Available data Block Start
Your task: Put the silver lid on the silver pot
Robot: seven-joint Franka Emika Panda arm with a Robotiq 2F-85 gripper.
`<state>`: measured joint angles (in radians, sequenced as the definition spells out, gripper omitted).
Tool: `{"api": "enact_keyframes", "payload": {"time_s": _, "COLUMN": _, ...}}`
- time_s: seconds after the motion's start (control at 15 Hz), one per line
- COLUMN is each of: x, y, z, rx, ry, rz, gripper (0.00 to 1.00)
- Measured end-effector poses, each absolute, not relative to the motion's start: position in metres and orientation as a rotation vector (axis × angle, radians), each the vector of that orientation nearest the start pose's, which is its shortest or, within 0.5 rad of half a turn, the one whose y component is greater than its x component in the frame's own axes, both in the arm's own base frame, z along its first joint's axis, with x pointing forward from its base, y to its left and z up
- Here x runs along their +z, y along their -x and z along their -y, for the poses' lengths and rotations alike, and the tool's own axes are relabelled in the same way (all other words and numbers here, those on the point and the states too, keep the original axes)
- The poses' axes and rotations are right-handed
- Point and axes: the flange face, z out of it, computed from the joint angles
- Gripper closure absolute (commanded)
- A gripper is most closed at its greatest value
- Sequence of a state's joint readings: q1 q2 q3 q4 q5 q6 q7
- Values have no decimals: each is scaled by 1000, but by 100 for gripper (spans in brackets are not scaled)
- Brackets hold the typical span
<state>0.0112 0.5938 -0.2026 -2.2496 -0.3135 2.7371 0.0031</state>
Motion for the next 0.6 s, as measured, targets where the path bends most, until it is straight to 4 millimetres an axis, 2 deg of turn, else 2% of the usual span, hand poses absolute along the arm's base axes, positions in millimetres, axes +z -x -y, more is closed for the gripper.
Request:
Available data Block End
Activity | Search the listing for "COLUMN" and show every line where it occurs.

Final answer |
Tool: `{"api": "enact_keyframes", "payload": {"time_s": _, "COLUMN": _, ...}}`
- COLUMN is each of: x, y, z, rx, ry, rz, gripper (0.00 to 1.00)

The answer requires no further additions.